DATA FOR THE TASK ::
- Opening Delimiter -

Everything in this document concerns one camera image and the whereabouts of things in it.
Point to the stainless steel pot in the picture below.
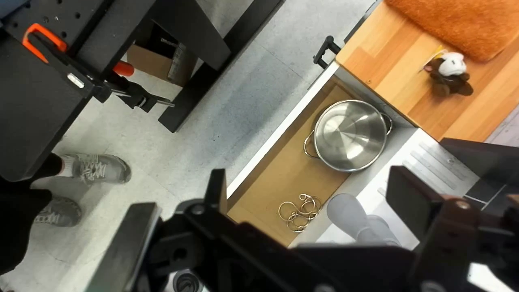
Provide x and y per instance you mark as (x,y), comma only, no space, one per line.
(350,134)

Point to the orange terry towel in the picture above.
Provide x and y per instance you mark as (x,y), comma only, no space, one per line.
(464,24)

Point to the white sink basin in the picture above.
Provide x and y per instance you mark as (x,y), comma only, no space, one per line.
(302,162)

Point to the bunch of metal rings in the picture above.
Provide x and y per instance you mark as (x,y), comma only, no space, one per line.
(299,210)

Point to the black perforated workbench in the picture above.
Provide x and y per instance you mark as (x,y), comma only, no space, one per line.
(33,107)

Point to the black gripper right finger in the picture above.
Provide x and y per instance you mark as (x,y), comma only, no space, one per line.
(427,210)

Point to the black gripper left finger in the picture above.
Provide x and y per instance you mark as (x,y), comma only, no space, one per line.
(216,191)

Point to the brown white penguin plush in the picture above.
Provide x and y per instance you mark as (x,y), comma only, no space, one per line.
(451,69)

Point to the black trouser leg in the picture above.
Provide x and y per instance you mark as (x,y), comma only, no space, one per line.
(21,215)

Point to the cardboard box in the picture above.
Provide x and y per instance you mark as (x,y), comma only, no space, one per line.
(154,60)

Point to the grey metal mount bracket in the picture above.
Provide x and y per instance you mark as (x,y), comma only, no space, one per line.
(122,248)

- Closing Delimiter -

EXERCISE GOAL :: The line containing "Point to the brown" marks where the copy ends; print every line before it from the start of the records, and that line too, but no pictures.

RESPONSE TO THE TASK ::
Everything in this document concerns one camera image and the whereabouts of things in it.
Point to the stainless steel pot in the picture below.
Provide x and y per instance you mark as (x,y), comma only, no space, one per line.
(350,134)

Point to the orange terry towel in the picture above.
Provide x and y per instance you mark as (x,y), comma only, no space, one per line.
(464,24)

Point to the white sink basin in the picture above.
Provide x and y per instance you mark as (x,y), comma only, no space, one per line.
(302,162)

Point to the bunch of metal rings in the picture above.
Provide x and y per instance you mark as (x,y), comma only, no space, one per line.
(299,210)

Point to the black perforated workbench in the picture above.
Provide x and y per instance you mark as (x,y), comma only, no space, one per line.
(33,107)

Point to the black gripper right finger in the picture above.
Provide x and y per instance you mark as (x,y), comma only, no space, one per line.
(427,210)

Point to the black gripper left finger in the picture above.
Provide x and y per instance you mark as (x,y), comma only, no space, one per line.
(216,191)

Point to the brown white penguin plush in the picture above.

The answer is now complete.